◆ ASSIGNMENT ◆
Please copy each line of the data that includes the string "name".

===== DATASET EXCERPT =====

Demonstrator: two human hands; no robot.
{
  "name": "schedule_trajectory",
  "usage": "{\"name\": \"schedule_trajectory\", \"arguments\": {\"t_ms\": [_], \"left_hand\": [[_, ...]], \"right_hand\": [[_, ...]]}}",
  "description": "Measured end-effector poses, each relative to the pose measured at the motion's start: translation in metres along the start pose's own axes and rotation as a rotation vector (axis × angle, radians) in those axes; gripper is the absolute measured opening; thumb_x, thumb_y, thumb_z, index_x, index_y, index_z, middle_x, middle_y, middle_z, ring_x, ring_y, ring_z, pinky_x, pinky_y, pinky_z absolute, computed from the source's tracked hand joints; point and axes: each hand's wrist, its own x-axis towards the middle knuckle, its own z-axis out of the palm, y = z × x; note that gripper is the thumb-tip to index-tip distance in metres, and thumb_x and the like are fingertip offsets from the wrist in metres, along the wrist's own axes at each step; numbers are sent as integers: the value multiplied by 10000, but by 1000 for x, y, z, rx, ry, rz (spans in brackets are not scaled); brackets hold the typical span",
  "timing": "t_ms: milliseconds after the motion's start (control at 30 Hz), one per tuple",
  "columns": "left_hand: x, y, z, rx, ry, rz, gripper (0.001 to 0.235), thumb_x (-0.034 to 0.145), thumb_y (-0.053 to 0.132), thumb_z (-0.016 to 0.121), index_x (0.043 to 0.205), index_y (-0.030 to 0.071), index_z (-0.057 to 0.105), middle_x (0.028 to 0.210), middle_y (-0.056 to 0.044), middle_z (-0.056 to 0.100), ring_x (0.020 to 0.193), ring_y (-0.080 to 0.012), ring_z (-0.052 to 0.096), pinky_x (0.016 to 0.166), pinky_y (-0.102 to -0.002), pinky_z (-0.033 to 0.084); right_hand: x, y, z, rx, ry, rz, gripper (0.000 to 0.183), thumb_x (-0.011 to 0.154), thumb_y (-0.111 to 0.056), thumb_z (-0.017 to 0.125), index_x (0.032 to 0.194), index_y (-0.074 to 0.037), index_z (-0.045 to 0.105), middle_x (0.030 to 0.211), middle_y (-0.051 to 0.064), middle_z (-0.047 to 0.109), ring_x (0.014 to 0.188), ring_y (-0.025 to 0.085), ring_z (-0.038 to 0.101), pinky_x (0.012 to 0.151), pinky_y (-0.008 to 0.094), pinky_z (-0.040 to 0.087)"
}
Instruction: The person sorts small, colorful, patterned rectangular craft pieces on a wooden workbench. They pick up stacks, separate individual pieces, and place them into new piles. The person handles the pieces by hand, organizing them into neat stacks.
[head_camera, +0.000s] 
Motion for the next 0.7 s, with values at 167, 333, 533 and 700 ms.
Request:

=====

◆ SOLVED PROBLEM ◆
  "name": "schedule_trajectory",
  "usage": "{\"name\": \"schedule_trajectory\", \"arguments\": {\"t_ms\": [_], \"left_hand\": [[_, ...]], \"right_hand\": [[_, ...]]}}",

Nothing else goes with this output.